→ INSTRUCTIONS FOR THE TASK
The word "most" marks the lines to keep; find each one in the data and copy it.

Excerpts from a dataset:
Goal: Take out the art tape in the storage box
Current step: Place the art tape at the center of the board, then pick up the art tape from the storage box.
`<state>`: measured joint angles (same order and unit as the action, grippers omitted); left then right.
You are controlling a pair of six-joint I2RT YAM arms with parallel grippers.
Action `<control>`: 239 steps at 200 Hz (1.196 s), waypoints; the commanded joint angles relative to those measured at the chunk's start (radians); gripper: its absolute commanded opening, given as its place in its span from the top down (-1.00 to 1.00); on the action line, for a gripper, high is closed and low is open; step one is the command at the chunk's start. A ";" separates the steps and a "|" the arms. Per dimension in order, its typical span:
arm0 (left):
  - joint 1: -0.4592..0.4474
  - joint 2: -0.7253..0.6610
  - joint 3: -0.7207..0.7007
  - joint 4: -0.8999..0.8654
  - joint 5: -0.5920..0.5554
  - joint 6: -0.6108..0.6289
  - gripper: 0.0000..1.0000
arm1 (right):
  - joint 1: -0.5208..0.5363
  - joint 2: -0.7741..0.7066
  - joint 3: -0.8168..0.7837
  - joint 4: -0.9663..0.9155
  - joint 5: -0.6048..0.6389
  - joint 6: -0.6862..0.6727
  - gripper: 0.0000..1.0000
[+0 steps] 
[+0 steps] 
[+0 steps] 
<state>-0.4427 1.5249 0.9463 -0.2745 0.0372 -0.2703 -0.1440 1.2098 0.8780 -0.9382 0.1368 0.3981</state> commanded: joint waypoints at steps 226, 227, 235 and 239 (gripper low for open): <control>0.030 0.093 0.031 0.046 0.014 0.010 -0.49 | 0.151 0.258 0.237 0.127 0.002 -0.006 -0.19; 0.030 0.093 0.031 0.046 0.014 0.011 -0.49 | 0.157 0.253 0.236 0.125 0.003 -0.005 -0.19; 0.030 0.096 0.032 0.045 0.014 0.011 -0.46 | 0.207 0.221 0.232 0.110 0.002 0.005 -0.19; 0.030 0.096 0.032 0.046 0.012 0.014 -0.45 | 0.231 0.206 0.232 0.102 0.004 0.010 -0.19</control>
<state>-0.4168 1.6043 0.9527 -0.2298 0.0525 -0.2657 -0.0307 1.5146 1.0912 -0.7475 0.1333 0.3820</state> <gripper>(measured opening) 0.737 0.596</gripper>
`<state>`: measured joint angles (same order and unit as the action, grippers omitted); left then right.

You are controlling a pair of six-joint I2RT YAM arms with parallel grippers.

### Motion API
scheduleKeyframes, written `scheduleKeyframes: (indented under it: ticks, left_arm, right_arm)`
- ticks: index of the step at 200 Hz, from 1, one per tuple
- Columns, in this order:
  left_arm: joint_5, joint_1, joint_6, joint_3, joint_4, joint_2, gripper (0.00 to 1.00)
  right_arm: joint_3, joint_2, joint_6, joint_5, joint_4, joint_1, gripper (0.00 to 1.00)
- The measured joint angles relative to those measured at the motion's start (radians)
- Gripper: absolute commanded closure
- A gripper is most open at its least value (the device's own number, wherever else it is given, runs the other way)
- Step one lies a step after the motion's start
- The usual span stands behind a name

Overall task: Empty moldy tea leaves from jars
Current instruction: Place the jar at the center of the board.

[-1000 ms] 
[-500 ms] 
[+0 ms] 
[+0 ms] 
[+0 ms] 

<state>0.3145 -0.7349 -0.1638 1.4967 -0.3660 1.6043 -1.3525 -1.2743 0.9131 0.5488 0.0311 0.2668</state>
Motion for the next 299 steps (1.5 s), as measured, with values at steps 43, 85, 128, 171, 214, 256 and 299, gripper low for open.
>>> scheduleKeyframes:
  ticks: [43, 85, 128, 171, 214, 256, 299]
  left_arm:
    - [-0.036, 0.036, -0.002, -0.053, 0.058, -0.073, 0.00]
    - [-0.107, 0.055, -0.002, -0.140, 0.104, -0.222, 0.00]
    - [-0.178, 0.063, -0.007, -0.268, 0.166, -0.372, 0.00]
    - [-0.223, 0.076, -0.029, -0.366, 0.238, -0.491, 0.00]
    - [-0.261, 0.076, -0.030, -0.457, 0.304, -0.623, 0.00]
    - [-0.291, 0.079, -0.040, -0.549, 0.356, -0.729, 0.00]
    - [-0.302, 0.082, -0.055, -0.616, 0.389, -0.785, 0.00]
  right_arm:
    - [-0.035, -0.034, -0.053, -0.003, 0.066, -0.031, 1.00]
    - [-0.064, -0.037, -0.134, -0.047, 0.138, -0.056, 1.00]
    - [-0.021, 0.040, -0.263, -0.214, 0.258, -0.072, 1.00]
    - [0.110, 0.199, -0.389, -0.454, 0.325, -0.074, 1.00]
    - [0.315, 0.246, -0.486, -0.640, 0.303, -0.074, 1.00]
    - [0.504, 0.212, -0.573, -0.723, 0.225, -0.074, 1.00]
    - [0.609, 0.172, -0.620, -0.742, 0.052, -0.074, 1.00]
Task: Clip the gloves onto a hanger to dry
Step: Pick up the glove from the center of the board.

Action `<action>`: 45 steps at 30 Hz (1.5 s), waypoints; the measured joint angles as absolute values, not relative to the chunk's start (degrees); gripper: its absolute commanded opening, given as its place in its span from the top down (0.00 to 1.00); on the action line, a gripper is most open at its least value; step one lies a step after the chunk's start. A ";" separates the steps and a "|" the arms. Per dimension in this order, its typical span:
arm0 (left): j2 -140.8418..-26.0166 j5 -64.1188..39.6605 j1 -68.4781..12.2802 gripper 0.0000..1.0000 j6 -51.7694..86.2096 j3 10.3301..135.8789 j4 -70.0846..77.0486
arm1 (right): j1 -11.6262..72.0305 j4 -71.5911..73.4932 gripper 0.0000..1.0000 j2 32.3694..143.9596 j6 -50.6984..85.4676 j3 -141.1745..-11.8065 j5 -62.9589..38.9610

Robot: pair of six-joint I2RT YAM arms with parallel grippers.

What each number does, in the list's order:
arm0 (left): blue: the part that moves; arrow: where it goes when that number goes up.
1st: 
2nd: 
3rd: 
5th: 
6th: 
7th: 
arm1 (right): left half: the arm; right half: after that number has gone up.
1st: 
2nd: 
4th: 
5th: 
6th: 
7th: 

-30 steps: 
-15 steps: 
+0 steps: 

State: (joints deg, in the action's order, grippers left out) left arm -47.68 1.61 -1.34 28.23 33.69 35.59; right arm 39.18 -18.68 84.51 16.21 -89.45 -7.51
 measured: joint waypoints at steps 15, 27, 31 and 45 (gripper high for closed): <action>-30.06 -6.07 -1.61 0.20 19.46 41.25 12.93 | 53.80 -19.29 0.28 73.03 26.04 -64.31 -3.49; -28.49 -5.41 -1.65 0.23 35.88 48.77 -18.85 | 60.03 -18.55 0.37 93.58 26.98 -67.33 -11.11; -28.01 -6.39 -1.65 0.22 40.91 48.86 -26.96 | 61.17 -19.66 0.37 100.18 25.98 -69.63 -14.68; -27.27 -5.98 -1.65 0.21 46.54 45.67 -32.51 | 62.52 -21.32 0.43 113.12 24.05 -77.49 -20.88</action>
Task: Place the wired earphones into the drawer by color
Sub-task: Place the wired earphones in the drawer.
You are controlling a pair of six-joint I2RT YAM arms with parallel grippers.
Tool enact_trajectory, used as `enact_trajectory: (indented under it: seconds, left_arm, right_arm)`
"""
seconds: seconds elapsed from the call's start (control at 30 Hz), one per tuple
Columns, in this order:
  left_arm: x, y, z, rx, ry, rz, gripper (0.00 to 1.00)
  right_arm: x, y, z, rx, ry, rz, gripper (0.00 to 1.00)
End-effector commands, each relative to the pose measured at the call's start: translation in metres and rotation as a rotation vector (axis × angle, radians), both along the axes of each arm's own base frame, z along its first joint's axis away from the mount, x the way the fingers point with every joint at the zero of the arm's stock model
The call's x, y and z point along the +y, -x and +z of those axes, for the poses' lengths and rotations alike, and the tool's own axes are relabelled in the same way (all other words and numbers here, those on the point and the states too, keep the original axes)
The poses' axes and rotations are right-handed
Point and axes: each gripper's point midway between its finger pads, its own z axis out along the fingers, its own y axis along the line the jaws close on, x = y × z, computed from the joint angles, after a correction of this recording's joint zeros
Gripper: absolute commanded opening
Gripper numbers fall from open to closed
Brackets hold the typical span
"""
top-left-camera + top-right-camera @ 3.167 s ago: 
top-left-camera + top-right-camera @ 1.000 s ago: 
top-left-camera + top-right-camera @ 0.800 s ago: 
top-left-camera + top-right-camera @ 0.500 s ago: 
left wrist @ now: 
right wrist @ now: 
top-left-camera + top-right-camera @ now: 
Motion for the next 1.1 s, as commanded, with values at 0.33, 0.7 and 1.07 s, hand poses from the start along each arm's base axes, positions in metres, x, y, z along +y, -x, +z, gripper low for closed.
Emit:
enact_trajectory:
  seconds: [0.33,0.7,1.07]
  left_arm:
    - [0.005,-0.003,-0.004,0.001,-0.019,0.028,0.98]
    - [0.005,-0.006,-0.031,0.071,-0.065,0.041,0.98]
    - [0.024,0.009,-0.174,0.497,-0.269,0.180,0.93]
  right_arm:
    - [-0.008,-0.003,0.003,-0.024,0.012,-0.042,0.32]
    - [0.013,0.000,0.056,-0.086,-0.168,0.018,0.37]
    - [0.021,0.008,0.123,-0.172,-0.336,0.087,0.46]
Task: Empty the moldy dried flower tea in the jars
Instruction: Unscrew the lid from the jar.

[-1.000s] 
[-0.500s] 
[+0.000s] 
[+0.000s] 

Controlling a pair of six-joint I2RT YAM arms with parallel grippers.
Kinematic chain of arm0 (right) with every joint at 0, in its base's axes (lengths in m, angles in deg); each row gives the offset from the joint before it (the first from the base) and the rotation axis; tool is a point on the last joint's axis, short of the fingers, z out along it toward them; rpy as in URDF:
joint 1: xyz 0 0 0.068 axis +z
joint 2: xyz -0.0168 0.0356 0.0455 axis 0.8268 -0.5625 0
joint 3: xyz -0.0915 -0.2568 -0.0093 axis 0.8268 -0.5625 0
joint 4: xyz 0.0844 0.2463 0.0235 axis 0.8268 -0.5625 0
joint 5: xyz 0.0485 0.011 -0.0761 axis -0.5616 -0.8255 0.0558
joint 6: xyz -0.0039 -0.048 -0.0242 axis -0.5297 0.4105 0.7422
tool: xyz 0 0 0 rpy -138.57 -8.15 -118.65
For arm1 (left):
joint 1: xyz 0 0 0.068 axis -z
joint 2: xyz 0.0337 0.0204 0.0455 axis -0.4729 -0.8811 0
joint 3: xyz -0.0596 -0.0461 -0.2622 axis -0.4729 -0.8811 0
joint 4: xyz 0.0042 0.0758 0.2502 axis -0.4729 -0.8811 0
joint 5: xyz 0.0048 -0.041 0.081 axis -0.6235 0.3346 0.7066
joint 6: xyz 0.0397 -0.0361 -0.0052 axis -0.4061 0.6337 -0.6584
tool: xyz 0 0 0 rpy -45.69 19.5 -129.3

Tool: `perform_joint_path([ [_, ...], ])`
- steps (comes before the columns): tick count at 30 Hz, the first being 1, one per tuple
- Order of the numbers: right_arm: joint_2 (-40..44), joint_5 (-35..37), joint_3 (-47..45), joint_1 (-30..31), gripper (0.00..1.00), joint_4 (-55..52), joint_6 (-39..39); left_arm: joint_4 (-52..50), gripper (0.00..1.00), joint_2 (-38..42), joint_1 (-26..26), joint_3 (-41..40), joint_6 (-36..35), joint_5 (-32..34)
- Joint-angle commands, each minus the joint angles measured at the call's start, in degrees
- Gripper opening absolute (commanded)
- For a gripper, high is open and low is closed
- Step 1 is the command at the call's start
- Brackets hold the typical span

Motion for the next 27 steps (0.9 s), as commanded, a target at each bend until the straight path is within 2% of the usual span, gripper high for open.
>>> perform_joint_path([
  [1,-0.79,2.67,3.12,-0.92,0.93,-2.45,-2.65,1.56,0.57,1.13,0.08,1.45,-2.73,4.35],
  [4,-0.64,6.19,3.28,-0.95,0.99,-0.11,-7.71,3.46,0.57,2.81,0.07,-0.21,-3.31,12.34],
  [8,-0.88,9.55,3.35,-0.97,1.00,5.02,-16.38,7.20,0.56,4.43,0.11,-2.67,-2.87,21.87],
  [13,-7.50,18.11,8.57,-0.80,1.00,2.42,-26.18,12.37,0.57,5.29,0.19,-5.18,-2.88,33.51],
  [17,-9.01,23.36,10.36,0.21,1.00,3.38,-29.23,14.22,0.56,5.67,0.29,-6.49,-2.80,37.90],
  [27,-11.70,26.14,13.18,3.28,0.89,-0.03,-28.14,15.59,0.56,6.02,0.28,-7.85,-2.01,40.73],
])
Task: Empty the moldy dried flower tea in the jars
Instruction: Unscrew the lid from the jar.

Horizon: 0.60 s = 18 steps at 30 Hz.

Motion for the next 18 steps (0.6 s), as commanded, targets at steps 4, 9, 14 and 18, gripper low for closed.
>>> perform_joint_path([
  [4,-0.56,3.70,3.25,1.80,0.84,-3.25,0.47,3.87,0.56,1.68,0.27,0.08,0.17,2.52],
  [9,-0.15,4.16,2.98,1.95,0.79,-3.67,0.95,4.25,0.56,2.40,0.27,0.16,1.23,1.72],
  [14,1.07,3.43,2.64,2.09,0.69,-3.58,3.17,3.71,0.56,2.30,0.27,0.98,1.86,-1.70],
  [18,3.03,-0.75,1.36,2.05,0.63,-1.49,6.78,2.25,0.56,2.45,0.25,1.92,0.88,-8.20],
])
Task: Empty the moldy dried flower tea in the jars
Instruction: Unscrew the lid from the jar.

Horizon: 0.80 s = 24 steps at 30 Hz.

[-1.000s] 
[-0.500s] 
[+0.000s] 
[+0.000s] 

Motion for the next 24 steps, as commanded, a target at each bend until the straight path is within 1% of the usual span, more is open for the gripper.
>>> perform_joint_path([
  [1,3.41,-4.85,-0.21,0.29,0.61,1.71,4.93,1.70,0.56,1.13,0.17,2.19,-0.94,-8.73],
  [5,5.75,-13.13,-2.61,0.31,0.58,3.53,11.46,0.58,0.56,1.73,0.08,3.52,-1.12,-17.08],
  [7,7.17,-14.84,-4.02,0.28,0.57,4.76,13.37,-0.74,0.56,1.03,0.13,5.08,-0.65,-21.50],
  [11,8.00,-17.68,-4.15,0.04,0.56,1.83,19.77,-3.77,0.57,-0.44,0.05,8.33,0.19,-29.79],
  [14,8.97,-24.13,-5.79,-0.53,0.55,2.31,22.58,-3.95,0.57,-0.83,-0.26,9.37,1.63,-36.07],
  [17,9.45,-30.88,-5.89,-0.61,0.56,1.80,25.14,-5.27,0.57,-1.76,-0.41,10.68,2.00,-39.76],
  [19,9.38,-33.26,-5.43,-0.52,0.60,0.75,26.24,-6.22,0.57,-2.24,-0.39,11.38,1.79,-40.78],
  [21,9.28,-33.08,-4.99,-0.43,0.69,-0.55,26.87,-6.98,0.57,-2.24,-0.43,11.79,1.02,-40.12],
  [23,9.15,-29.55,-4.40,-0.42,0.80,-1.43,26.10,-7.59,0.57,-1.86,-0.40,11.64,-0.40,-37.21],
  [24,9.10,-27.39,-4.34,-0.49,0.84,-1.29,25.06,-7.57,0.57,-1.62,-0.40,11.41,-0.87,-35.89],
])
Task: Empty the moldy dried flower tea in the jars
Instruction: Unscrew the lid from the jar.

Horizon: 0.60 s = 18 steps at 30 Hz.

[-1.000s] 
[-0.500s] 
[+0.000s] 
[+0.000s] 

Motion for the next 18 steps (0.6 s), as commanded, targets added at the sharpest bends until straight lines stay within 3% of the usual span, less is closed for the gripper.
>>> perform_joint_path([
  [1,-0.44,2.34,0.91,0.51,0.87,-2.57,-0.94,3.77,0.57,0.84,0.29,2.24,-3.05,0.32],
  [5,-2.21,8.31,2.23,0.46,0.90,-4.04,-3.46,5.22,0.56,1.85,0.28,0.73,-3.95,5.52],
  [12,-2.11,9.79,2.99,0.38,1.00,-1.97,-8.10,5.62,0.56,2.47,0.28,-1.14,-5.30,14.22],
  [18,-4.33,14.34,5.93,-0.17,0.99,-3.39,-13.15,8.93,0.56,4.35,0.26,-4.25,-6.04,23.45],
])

→ FINISHED EXERCISE
- A gripper is most open at its least value (the device's own number, wherever else it is given, runs the other way)
Action `<action>`: 45 steps at 30 Hz (1.5 s), waypoints; the measured joint angles as absolute values, not relative to the chunk's start (degrees); gripper: its absolute commanded opening, given as its place in its span from the top down (0.00 to 1.00); on the action line, a gripper is most open at its least value; step one lies a step after the chunk's start. A ";" separates the steps and a "|" the arms. Per dimension in this order, its typical span:

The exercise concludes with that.